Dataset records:
--

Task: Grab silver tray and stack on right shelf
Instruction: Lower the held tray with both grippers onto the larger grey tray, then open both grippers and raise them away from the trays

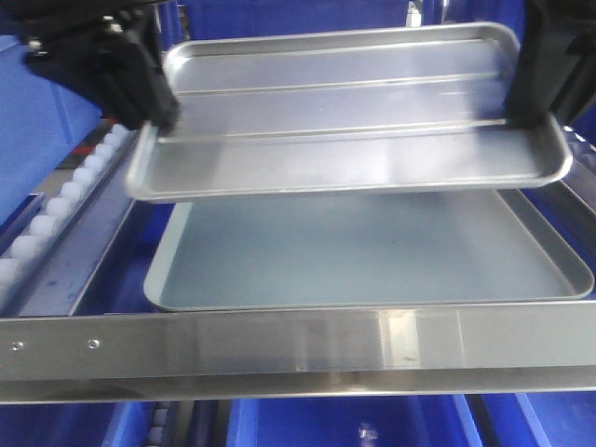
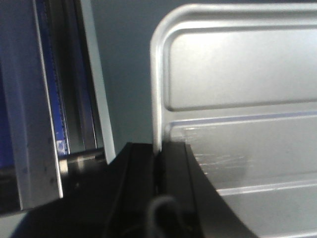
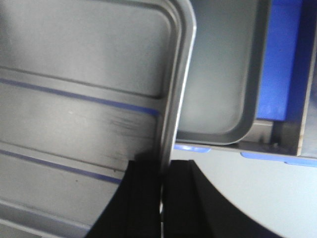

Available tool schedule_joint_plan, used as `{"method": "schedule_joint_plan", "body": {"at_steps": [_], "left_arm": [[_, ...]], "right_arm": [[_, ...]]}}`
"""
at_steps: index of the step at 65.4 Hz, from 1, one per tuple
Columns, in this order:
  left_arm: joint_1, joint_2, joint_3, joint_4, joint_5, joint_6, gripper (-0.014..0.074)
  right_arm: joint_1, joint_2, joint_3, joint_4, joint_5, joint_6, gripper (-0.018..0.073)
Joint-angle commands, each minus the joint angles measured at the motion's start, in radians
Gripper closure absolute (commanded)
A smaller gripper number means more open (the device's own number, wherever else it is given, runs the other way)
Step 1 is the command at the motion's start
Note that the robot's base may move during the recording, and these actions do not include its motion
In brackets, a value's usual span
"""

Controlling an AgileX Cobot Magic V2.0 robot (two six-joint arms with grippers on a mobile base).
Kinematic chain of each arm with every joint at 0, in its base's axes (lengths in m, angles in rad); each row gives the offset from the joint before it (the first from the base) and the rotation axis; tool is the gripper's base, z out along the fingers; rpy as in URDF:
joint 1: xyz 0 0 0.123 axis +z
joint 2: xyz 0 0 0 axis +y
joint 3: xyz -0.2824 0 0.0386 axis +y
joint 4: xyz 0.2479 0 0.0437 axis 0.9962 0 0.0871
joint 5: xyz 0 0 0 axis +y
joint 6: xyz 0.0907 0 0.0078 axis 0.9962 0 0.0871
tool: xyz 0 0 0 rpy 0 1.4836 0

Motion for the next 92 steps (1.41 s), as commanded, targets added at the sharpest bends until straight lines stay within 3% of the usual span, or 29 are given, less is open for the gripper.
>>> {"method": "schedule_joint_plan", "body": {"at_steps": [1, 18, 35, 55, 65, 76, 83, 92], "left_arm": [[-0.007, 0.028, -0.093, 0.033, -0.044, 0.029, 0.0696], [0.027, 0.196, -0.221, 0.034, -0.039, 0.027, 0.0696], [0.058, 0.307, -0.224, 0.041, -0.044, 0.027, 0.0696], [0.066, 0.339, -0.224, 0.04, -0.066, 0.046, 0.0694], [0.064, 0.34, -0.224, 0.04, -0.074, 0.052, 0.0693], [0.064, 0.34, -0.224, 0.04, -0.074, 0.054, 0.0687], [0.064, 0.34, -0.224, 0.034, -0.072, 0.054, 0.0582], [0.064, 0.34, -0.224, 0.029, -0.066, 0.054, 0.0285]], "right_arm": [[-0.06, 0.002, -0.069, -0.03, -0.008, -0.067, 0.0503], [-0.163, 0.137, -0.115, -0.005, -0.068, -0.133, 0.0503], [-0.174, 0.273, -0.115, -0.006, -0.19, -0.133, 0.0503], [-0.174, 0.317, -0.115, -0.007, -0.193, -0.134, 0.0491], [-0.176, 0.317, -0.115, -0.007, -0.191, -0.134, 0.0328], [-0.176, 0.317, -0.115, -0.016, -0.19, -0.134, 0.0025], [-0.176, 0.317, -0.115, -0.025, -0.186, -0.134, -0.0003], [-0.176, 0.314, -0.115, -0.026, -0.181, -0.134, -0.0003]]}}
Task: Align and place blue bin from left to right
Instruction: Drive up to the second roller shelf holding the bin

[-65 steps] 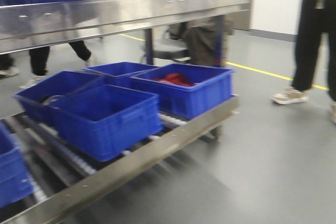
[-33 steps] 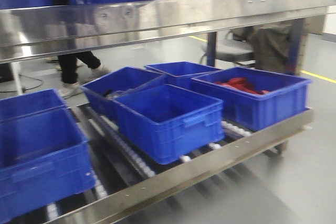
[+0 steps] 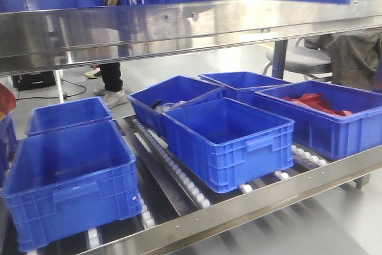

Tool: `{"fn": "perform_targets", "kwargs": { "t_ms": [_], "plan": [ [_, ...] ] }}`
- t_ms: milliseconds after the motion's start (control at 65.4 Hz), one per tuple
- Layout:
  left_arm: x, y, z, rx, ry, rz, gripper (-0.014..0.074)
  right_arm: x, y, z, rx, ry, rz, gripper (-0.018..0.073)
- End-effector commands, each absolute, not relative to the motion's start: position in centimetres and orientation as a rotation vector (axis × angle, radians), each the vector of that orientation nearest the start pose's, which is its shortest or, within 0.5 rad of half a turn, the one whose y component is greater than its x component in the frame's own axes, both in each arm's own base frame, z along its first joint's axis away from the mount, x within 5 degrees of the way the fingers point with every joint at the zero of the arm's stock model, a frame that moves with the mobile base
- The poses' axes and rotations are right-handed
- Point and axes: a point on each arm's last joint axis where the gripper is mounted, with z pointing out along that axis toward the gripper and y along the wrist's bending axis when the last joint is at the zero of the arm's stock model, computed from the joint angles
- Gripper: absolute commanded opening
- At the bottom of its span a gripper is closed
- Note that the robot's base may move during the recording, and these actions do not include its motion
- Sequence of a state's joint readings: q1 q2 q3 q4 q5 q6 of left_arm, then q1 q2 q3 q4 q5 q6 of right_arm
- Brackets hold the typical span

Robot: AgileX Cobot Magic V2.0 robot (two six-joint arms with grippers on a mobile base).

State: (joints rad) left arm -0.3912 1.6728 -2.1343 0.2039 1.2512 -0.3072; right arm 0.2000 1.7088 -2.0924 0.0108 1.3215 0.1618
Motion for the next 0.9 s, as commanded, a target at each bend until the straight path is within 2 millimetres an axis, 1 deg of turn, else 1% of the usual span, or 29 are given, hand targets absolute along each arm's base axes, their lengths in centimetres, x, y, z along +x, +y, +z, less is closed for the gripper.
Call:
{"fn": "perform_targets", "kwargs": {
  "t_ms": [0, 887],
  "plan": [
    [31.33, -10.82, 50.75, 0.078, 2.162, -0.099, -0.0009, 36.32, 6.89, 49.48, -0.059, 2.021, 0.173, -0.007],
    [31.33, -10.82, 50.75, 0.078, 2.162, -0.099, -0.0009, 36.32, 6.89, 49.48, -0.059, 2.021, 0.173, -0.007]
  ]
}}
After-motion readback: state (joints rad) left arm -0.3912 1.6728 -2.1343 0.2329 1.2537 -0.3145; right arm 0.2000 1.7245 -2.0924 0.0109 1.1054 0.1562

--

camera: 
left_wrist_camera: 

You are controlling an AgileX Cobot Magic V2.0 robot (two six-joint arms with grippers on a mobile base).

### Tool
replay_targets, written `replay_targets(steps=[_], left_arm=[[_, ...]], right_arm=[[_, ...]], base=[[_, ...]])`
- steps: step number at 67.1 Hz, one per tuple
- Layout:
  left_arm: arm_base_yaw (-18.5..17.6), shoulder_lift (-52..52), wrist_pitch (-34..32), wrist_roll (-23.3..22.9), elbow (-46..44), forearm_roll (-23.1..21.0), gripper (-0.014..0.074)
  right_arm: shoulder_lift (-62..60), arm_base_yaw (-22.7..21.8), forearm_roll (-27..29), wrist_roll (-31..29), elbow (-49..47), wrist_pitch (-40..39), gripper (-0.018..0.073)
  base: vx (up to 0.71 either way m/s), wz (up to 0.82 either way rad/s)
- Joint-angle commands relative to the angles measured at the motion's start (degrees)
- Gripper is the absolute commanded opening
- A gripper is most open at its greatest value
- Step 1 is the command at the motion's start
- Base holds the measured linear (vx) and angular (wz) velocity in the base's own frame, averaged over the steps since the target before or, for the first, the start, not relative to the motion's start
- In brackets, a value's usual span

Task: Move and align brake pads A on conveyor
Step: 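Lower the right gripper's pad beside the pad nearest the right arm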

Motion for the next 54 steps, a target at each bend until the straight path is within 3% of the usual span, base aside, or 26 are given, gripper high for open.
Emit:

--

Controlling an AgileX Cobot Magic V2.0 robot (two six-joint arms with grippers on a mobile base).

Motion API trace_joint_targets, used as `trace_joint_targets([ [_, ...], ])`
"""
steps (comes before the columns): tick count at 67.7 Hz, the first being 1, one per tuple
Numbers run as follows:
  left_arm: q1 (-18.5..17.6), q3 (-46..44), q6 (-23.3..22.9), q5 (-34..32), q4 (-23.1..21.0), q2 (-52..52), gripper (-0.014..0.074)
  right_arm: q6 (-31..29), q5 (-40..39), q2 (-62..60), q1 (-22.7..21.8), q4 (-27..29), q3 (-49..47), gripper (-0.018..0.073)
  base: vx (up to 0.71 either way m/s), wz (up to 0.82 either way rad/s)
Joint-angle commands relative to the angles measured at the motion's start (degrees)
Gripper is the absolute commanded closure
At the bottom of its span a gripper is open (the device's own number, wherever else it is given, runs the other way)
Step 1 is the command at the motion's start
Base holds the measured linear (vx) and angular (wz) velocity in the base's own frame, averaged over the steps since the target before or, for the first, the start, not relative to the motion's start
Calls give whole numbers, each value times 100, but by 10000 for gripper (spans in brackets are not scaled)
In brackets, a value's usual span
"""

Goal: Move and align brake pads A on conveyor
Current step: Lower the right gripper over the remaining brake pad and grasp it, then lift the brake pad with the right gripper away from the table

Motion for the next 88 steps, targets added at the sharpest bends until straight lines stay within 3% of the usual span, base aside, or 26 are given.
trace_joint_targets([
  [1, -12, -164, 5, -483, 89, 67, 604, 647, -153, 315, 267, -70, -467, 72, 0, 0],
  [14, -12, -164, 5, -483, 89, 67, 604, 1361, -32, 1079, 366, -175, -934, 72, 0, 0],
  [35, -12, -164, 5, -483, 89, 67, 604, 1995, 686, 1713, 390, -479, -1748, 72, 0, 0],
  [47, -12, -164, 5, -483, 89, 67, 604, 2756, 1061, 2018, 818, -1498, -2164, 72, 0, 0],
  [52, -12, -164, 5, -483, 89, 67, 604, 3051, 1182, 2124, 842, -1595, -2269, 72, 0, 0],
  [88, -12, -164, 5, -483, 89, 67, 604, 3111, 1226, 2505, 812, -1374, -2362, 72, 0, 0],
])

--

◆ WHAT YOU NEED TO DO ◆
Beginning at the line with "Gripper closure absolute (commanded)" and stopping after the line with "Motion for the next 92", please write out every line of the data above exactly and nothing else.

◆ RESPONSE AREA ◆
Gripper closure absolute (commanded)
A smaller gripper number means more open (the device's own number, wherever else it is given, runs the other way)
Step 1 is the command at the motion's start
Note that the robot's base may move during the recording, and these actions do not include its motion
In brackets, a value's usual span
"""

Controlling an AgileX Cobot Magic V2.0 robot (two six-joint arms with grippers on a mobile base).
Kinematic chain of each arm with every joint at 0, in its base's axes (lengths in m, angles in rad); each row gives the offset from the joint before it (the first from the base) and the rotation axis; tool is the gripper's base, z out along the fingers; rpy as in URDF:
joint 1: xyz 0 0 0.123 axis +z
joint 2: xyz 0 0 0 axis +y
joint 3: xyz -0.2824 0 0.0386 axis +y
joint 4: xyz 0.2479 0 0.0437 axis 0.9962 0 0.0871
joint 5: xyz 0 0 0 axis +y
joint 6: xyz 0.0907 0 0.0078 axis 0.9962 0 0.0871
tool: xyz 0 0 0 rpy 0 1.4836 0

Motion for the next 92 steps (1.41 s), as commanded, targets added at the sharpest bends until straight lines stay within 3% of the usual span, or 29 are given, less is open for the gripper.

This answer has been given in full.